» **EXERCISE OBJECTIVE**:
Would you restate every entry that follows, word for word, and leave out the pictures?
━━━
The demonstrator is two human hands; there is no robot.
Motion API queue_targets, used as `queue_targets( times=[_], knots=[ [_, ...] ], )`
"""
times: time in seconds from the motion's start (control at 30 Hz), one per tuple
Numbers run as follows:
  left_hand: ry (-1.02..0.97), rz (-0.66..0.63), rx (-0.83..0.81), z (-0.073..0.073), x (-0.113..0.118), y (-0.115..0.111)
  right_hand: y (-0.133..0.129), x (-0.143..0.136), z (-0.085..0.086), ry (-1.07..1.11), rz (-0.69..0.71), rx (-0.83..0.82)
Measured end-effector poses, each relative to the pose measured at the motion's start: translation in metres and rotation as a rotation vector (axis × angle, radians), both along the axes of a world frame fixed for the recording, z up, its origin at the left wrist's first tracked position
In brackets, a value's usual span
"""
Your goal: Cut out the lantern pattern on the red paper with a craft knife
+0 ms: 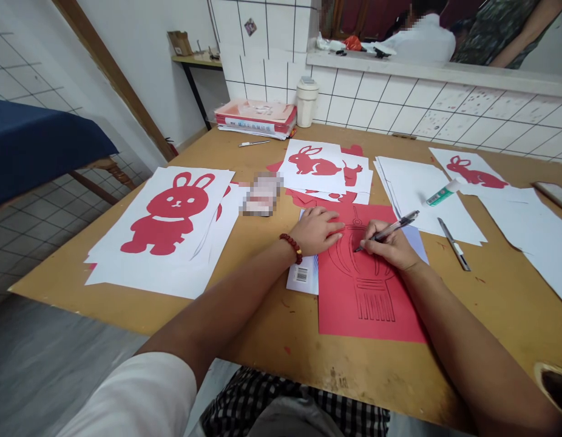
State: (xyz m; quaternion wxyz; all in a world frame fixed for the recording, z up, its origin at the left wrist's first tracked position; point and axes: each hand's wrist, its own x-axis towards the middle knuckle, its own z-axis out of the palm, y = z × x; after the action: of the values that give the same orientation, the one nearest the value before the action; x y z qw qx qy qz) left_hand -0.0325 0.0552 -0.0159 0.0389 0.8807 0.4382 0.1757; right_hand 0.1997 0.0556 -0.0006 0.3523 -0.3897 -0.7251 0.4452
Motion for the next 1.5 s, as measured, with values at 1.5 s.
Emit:
queue_targets(
  times=[1.5],
  knots=[
    [-0.031,-0.012,0.000,-0.003,0.000,0.001,-0.024,0.006,-0.006,-0.026,-0.067,0.027]
  ],
)
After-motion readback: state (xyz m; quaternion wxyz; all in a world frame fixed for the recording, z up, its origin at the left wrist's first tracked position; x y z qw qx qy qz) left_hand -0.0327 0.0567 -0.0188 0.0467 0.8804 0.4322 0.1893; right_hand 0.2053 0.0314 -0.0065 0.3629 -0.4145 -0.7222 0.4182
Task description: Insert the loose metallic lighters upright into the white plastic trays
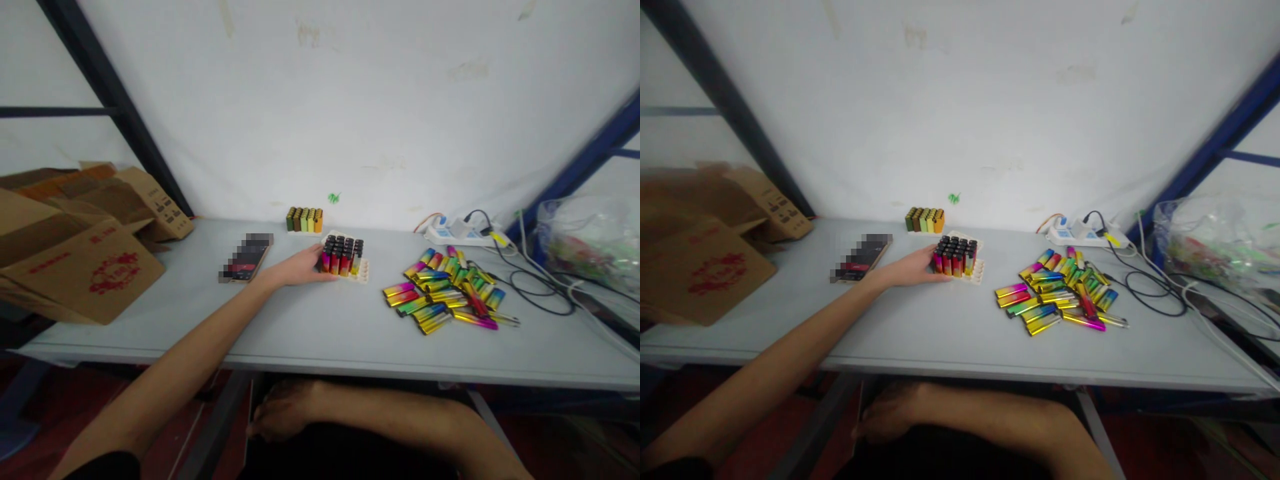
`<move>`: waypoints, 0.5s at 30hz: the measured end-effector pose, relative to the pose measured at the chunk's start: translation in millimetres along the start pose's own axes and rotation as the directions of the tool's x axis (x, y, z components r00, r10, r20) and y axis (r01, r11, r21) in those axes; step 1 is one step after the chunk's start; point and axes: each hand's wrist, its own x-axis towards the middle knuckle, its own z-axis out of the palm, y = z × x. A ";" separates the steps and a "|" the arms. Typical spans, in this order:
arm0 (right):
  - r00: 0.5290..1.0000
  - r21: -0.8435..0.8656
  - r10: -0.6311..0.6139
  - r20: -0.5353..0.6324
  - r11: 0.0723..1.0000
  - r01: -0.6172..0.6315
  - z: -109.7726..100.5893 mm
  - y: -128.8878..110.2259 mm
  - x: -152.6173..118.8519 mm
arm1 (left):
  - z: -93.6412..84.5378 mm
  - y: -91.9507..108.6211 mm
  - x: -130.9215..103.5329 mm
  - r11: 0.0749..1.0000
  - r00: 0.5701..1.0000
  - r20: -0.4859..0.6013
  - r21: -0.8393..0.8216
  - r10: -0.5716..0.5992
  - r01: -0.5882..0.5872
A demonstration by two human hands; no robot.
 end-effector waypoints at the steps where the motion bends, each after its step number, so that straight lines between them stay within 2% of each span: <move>1: 1.000 0.015 0.006 0.023 1.000 -0.007 0.1 -0.9 4.9 | 0.2 -0.6 0.0 1.000 1.000 0.000 -0.002 0.002 -0.002; 4: 0.999 0.093 0.032 0.044 0.995 -0.036 -1.9 -4.0 21.9 | 0.9 -1.8 -0.1 1.000 1.000 -0.003 -0.015 0.001 -0.001; 8: 0.998 0.250 0.043 -0.051 0.968 -0.029 -8.0 -9.2 24.8 | 2.0 -2.7 0.3 1.000 1.000 -0.001 -0.018 0.011 -0.011; 12: 0.983 0.363 0.088 -0.159 0.932 -0.025 -14.7 -18.0 -14.5 | 2.4 -2.2 0.7 1.000 1.000 0.024 -0.004 0.017 -0.017; 15: 0.936 0.489 0.209 -0.283 0.871 -0.047 -20.7 -30.3 -54.9 | 1.9 -1.6 0.5 1.000 0.999 0.034 -0.004 0.015 -0.014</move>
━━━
» **WRITTEN SOLUTION**:
The demonstrator is two human hands; there is no robot.
Motion API queue_targets, used as `queue_targets( times=[_], knots=[ [_, ...] ], )`
"""
times: time in seconds from the motion's start (control at 30 Hz), one per tuple
Numbers run as follows:
  left_hand: ry (-1.02..0.97), rz (-0.66..0.63), rx (-0.83..0.81), z (-0.073..0.073), x (-0.113..0.118), y (-0.115..0.111)
  right_hand: y (-0.133..0.129), x (-0.143..0.136), z (-0.085..0.086), ry (-1.07..1.11), rz (-0.69..0.71), rx (-0.83..0.82)
Measured end-effector poses, each relative to the pose measured at the motion's start: translation in metres and rotation as a rotation vector (axis × angle, radians), both along the axes of a world frame fixed for the recording, z up, its origin at the left wrist's first tracked position
In brackets, a value's usual span
"""
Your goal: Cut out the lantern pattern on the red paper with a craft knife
+0 ms: 
State: (xyz m; quaternion wxyz; all in a world frame fixed for the recording, z up, its origin at the left wrist's first tracked position; point and axes: each hand's wrist, its own x-axis towards the middle knuckle, its own z-axis out of the palm, y = z × x; after the action: of the values that give the same orientation, the one nearest the value before the action; x y z qw qx qy qz) left_hand -0.0325 0.0552 -0.0159 0.0389 0.8807 0.4382 0.1757; right_hand 0.1997 0.0556 -0.0006 0.3523 -0.3897 -0.7251 0.4452
Motion for the next 1.5 s, as measured, with values at 1.5 s.
Emit:
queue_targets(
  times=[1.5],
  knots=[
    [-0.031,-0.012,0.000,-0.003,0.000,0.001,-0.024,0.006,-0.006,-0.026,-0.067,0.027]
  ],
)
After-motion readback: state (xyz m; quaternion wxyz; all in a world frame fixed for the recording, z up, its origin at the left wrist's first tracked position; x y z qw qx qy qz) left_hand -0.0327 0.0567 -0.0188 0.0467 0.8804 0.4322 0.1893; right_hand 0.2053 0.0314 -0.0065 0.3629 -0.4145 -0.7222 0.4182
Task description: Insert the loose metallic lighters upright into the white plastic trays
`<move>`: waypoints, 0.5s at 30hz: the measured end-effector pose, relative to the pose measured at the chunk's start: translation in millimetres along the start pose's own axes and rotation as the directions of the tool's x axis (x, y, z components r00, r10, r20) and y axis (r01, r11, r21) in those axes; step 1 is one step after the chunk's start; point and axes: each hand's wrist, its own x-axis towards the middle knuckle, its own z-axis out of the palm, y = z × x. A ";" separates the steps and a "|" the arms. Typical spans, in this order:
arm0 (right):
  - r00: 0.5290..1.0000
  - r21: -0.8435..0.8656
  - r10: -0.6311..0.6139
  - r20: -0.5353..0.6324
  - r11: 0.0723..1.0000
  - r01: -0.6172..0.6315
  - z: -109.7726..100.5893 mm
  - y: -128.8878..110.2259 mm
  - x: -152.6173..118.8519 mm
arm1 (left):
  - z: -93.6412..84.5378 mm
  - y: -91.9507..108.6211 mm
  - x: -130.9215..103.5329 mm
  - r11: 0.0749..1.0000
  - r00: 0.5701..1.0000
  - r20: -0.4859..0.6013
  - r21: -0.8393..0.8216
  - r10: -0.5716..0.5992
  - r01: -0.5882..0.5872
A demonstration by two human hands; no robot.
 end-effector waypoints at the steps where the motion bends, each after its step number, so that straight lines between them stay within 2% of each span: <move>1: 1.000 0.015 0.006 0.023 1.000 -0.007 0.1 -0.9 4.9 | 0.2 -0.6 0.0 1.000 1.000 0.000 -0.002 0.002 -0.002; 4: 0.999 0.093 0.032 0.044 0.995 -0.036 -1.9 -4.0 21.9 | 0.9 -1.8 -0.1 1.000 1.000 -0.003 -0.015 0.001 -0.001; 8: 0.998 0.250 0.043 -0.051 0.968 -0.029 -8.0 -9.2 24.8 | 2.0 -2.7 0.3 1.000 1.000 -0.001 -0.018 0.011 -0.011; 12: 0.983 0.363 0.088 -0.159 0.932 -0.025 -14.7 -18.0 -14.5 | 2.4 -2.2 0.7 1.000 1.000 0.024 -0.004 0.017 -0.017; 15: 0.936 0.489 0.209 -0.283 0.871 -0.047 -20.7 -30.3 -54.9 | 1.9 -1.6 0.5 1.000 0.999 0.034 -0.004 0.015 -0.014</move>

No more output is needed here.